**YOUR TASK:** Everything in the listing below needs restating exactly, apart from the pictures.
=======
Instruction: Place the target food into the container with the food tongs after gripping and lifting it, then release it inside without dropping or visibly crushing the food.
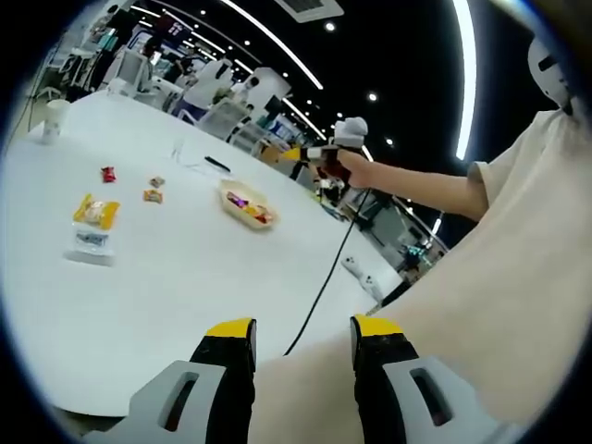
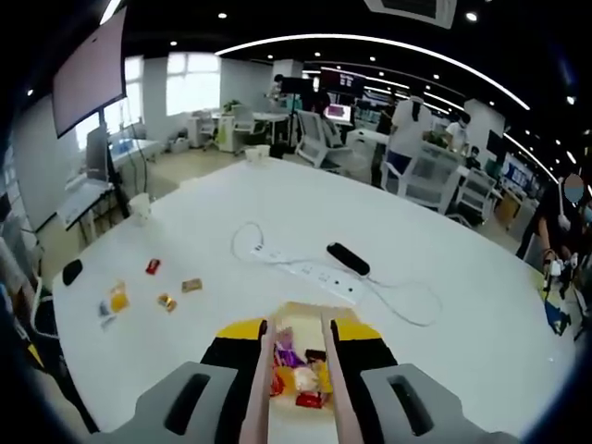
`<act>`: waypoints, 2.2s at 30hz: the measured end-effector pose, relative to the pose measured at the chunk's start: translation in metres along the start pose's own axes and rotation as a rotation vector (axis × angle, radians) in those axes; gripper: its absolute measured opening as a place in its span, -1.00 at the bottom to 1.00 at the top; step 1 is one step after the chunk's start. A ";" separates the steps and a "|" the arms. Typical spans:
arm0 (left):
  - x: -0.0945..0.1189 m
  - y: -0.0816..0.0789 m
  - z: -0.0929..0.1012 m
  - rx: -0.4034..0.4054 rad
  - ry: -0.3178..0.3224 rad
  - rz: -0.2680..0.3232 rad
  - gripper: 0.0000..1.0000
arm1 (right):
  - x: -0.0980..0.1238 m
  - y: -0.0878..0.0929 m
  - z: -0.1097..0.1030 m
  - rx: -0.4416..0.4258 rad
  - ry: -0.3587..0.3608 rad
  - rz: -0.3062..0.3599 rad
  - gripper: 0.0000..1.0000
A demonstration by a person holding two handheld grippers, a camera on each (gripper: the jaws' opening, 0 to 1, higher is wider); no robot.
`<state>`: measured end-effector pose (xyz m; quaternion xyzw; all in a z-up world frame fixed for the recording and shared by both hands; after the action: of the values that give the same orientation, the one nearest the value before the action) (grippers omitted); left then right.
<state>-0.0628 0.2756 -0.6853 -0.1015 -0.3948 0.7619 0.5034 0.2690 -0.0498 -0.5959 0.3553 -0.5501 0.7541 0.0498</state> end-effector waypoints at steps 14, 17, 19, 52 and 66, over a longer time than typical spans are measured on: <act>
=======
**YOUR SOLUTION:**
Instruction: Place the target food into the container with the food tongs after gripping and lifting it, then release it inside without dropping or visibly crushing the food.
`<act>`: waypoints, 2.2s at 30hz: the measured end-effector pose, relative to the pose measured at the chunk's start: translation in metres along the start pose's own axes and rotation as a rotation vector (axis × angle, radians) in those axes; gripper: its absolute measured opening as a place in its span, -1.00 at the bottom to 1.00 at the top; step 1 is one step after the chunk's start. A ";" separates the steps and a "|" the arms. Typical spans:
arm0 (left):
  - x: -0.0945..0.1189 m
  - y: -0.0816..0.0789 m
  - z: -0.0929..0.1012 m
  - rx: -0.4034..0.4054 rad
  - ry: -0.3178..0.3224 rad
  - rz: -0.2680..0.3232 rad
  - gripper: 0.0000..1.0000
arm1 (right):
  - x: -0.0980..0.1238 m
  - y: -0.0878..0.0929 m
  - z: -0.1097..0.1030 m
  - rx: -0.4416..0.4258 rad
  - ry: -0.3587..0.3608 rad
  - rz: -0.3062..0.3599 rad
  - gripper: 0.0000..1.0000
A demonstration by a person holding two handheld grippers, a camera on each (gripper: the jaws' opening, 0 to 1, higher is wider); no robot.
`<state>`: measured end-effector pose (xyz m; quaternion xyzw; all in a z-up world frame fixed for the recording and shared by both hands; after the action: of the values that give the same orientation, the one nearest the value before the action) (grippers omitted); left then right.
<state>-0.0628 0.2756 -0.6853 -0.1015 -0.3948 0.7619 0.5034 0.2690 -0.0498 -0.5959 0.3553 -0.5501 0.7541 0.0498</state> end-effector waypoints at steps 14, 17, 19, 52 and 66, over a longer time than typical spans are measured on: <act>

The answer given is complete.